Today, the Counterparty Risk Management Policy Group III (CRMPG III or the Policy Group), a group chaired by former New York Federal Reserve President E. Gerald Corrigan, now Managing Director at Goldman Sachs, and Douglas Flint, Group Finance Director, HSBC Holdings, released a report, "Containing Systemic Risk: The Road to Reform," featuring proposals that are, in theory, designed to prevent a recurrence of the kind of tectonic financial crisis that has unfolded over the past year or so.
As might be expected, the mainstream media appeared to swallow the notion -- hook, line and sinker -- that these "experts" know what they were talking about and that this was some sort of noble effort to address structural issues that had only come to light during the past year or so.
As far as I can tell, no one raised the possibility that this "initiative" was mainly intended to deflect the blame away from where much of it belonged: Wall Street. And no one asked the most pertinent question: How is that "senior executives" and "risk managers" who worked at Lehman, Morgan Stanley, Bank of America, Merrill Lynch, JPMorgan Chase and HSBC -- firms that have written down billions and billions of dollars over the past twelve months because of their lack of foresight and ability to control risk -- now know what has to be done when they were utterly clueless before things started to unravel?
Anyway, I thought it would be interesting to look at a few snippets from the report's Introduction and offer up my two cents (in italics) on what they really mean:
The scope of the CRMPG III initiative was designed to focus its primary attention on the steps that must be taken by the private sector to reduce the frequency and/or severity of future financial shocks while recognizing that such future shocks are inevitable, in part because it is literally impossible to anticipate the specific timing and triggers of such events.

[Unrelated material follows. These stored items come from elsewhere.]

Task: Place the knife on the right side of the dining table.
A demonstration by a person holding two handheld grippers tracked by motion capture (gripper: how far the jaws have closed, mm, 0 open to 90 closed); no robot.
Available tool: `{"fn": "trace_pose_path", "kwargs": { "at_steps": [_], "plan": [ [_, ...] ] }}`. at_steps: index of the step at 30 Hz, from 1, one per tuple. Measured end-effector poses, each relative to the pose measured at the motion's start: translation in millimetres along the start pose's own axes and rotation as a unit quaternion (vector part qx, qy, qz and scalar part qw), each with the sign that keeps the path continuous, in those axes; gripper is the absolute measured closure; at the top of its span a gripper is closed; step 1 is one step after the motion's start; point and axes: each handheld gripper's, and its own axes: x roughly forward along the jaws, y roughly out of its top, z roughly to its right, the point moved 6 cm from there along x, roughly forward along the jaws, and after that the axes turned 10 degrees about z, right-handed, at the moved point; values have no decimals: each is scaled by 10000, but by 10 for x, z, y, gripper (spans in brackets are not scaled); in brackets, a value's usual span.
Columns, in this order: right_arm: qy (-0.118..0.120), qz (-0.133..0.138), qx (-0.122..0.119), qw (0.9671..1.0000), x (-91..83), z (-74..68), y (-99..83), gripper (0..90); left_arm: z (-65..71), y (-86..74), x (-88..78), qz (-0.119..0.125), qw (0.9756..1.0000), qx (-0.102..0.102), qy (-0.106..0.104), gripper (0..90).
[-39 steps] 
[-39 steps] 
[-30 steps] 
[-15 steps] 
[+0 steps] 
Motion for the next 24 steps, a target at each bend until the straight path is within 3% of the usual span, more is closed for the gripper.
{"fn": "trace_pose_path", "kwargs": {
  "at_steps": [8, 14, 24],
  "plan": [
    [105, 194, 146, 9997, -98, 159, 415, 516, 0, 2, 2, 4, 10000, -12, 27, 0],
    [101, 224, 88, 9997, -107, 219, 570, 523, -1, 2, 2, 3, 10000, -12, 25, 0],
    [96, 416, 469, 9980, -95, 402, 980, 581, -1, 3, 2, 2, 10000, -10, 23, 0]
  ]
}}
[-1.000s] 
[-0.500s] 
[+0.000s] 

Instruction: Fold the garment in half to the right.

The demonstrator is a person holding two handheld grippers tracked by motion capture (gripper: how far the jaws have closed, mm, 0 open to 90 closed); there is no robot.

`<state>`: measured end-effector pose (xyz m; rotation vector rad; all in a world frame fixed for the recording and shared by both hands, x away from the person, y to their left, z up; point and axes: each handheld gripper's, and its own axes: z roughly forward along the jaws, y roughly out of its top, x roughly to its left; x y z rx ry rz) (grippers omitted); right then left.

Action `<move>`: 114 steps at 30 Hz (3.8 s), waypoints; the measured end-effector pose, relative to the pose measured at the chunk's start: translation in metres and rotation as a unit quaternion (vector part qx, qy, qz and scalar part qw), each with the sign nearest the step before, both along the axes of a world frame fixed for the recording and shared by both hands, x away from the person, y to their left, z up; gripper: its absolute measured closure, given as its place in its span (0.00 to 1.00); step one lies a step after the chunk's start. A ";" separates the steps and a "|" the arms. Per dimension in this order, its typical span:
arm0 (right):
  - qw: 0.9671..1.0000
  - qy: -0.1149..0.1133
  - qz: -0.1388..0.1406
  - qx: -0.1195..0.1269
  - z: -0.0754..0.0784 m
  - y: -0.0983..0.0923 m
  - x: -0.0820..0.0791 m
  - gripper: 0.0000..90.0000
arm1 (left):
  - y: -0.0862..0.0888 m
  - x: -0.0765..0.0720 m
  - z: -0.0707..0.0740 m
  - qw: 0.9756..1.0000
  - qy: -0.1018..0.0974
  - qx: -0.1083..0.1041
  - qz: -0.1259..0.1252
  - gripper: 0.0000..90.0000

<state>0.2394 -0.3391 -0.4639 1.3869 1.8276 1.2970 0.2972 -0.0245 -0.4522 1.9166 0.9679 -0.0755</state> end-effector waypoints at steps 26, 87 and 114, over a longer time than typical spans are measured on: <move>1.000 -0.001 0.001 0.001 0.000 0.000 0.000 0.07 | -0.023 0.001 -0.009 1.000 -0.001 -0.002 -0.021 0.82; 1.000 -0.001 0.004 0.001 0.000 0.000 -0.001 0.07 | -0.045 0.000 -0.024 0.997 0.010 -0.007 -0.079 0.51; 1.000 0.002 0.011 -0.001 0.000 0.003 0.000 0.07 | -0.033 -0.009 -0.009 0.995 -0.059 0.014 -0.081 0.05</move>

(By "specific timing," do they mean a particular hour of the day? Otherwise, there were a number of individuals, including yours truly, who were warning about a brewing financial crisis within months of its beginning. In fact, it was clear to anyone who took the time to think about what was going on -- excluding the highly paid experts on Wall Street, that is -- that events leading up to the reckless orgy of speculation that occurred in the spring of last year were the clear set-up for a major financial earthquake.)
The background to this effort is, of course, the chain of events that is now properly labeled the credit market crisis of 2007 and 2008. In retrospect, these events clearly stand out as the most severe financial shock we have witnessed in decades with visible damage not only to the financial sector but extending to the real economy as well. Indeed, the cost of the credit market crisis in economic, financial and human terms has already reached staggering proportions and, even after 12 months, substantial vulnerabilities remain.

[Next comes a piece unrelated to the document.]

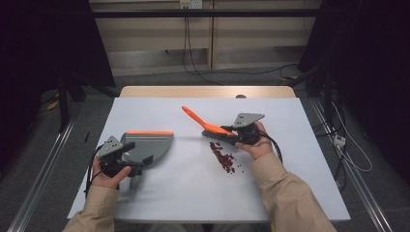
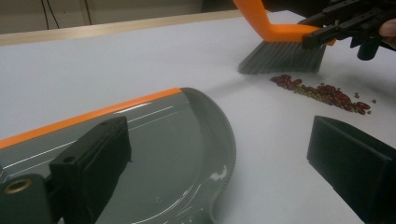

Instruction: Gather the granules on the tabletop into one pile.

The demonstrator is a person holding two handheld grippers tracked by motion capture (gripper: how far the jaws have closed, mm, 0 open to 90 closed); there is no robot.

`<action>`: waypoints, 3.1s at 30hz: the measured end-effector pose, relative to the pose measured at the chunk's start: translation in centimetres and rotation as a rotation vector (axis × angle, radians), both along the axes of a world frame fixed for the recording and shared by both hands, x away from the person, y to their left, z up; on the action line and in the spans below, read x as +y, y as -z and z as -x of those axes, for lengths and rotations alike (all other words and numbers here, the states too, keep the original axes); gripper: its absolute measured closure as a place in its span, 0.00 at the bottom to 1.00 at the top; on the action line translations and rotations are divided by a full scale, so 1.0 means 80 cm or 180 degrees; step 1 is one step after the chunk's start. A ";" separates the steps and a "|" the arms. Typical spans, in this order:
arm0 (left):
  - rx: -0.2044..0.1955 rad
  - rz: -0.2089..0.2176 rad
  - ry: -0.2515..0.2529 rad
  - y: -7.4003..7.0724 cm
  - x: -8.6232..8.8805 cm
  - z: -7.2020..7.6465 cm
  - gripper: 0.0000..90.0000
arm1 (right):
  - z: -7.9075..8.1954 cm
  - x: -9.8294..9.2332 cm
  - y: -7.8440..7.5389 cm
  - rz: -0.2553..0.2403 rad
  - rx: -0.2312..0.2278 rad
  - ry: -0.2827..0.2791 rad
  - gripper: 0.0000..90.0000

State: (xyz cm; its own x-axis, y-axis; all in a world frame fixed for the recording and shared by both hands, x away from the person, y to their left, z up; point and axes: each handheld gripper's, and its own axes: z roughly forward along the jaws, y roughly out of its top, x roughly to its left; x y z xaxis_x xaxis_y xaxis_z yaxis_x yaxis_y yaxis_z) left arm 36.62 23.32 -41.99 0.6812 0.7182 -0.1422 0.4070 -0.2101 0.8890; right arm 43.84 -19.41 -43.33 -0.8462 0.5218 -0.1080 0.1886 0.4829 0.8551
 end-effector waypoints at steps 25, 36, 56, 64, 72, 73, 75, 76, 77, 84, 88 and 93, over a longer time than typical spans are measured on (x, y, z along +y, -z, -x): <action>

The write-downs experienced by large integrated financial intermediaries – especially in the United States and Europe – are also of staggering proportions. It is probably fair to say that, as late as the summer of 2007, virtually none of us would have imagined that, as of July of 2008, financial sector write-offs and loss provisions would approach $500 billion, even as the write-off meter is still running. Fortunately, the starting capital positions of the affected institutions were relatively strong and, even more fortunately, most of these institutions have been able to raise very large amounts of additional capital in recent months.
(Since "none of {the people who put this report together} would have imagined that...financial sector write-offs and loss provisions would approach $500 billion," my question is: Why are they qualified to write the report? Shouldn't it have been produced by those who actually anticipated those sorts of losses, including people like Nouriel Roubini, Dean Baker, Mike Shedlock -- and, again, yours truly?)
Even with the benefit of hindsight, there exists a large and troubling question as to the manner in which events unfolded beginning in the July to August interval of 2007. Namely, why were so many, in both the official and private sectors, so slow in recognizing that we were on the cusp of a financial crisis of the magnitude we have experienced? The list of possible explanations is long.